• **Assignment**
Once the line containing "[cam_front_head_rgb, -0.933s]" is found in the entries below, reproduce it and every line after it, stopping at and including the line containing "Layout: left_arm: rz"; reproduce nothing else, and keep each line exact.

• **Dataset records**

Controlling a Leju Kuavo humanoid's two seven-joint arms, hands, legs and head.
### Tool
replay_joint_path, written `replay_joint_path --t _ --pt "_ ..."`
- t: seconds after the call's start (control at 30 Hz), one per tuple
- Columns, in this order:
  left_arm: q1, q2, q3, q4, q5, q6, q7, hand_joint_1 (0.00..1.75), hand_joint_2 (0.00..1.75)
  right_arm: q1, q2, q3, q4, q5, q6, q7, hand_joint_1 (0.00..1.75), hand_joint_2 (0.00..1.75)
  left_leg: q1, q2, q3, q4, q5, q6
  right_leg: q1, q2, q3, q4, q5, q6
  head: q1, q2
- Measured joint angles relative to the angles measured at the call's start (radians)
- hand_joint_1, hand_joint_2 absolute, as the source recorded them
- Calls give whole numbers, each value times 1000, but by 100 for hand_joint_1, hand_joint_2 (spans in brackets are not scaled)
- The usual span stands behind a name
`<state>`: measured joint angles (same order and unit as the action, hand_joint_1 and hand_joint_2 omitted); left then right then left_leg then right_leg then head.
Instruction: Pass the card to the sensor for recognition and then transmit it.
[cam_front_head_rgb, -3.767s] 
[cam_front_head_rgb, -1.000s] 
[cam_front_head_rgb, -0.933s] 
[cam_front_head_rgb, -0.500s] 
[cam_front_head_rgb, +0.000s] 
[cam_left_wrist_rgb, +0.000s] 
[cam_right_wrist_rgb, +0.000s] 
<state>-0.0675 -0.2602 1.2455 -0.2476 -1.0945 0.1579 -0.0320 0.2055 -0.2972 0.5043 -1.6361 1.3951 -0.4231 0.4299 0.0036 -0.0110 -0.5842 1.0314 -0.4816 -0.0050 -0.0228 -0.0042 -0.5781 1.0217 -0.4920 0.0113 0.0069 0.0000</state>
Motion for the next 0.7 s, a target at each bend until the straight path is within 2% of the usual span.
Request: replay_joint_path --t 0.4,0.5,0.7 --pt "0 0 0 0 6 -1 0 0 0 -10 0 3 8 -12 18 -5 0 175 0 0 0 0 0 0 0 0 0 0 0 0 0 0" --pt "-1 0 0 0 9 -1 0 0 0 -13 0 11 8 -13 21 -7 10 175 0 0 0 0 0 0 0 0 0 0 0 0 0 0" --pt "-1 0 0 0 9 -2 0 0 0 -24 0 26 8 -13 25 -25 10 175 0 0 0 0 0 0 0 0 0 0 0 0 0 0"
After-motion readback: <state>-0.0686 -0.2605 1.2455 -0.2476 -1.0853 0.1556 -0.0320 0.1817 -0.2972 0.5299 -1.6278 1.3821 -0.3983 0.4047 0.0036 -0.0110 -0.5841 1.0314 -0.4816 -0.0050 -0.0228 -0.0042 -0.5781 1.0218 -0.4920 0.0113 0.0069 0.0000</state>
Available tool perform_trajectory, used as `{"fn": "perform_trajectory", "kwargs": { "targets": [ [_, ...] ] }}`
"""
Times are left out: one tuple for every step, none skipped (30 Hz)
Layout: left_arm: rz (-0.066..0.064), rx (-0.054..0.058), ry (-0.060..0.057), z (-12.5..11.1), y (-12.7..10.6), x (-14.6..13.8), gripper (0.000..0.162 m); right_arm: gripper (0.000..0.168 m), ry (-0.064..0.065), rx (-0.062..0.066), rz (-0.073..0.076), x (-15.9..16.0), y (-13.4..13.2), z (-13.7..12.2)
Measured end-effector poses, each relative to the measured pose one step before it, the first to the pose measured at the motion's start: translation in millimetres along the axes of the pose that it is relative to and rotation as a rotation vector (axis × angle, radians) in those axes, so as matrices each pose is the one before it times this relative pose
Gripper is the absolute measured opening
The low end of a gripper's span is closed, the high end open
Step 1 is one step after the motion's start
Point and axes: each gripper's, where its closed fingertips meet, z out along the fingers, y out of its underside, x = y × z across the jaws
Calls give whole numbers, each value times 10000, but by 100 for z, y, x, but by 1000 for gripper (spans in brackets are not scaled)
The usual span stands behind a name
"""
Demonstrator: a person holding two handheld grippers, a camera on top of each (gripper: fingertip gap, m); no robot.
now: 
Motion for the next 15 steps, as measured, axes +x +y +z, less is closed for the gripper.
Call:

• **Exercise result**
[cam_front_head_rgb, -0.933s] 
[cam_front_head_rgb, -0.500s] 
[cam_front_head_rgb, +0.000s] 
[cam_left_wrist_rgb, +0.000s] 
[cam_right_wrist_rgb, +0.000s] 
<state>-0.0675 -0.2602 1.2455 -0.2476 -1.0945 0.1579 -0.0320 0.2055 -0.2972 0.5043 -1.6361 1.3951 -0.4231 0.4299 0.0036 -0.0110 -0.5842 1.0314 -0.4816 -0.0050 -0.0228 -0.0042 -0.5781 1.0217 -0.4920 0.0113 0.0069 0.0000</state>
Motion for the next 0.7 s, a target at each bend until the straight path is within 2% of the usual span.
Request: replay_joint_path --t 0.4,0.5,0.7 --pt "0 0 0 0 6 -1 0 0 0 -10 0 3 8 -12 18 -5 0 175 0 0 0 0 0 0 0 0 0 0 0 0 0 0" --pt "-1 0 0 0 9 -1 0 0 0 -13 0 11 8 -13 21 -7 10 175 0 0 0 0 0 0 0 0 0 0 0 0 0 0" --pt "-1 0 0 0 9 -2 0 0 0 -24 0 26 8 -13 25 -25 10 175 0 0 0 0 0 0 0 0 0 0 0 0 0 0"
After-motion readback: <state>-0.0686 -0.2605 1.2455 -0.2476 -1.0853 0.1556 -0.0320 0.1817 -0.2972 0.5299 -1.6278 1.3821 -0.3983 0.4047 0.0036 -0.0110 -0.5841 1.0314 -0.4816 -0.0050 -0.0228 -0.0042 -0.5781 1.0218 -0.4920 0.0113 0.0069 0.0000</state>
Available tool perform_trajectory, used as `{"fn": "perform_trajectory", "kwargs": { "targets": [ [_, ...] ] }}`
"""
Times are left out: one tuple for every step, none skipped (30 Hz)
Layout: left_arm: rz (-0.066..0.064), rx (-0.054..0.058), ry (-0.060..0.057), z (-12.5..11.1), y (-12.7..10.6), x (-14.6..13.8), gripper (0.000..0.162 m); right_arm: gripper (0.000..0.168 m), ry (-0.064..0.065), rx (-0.062..0.066), rz (-0.073..0.076), x (-15.9..16.0), y (-13.4..13.2), z (-13.7..12.2)

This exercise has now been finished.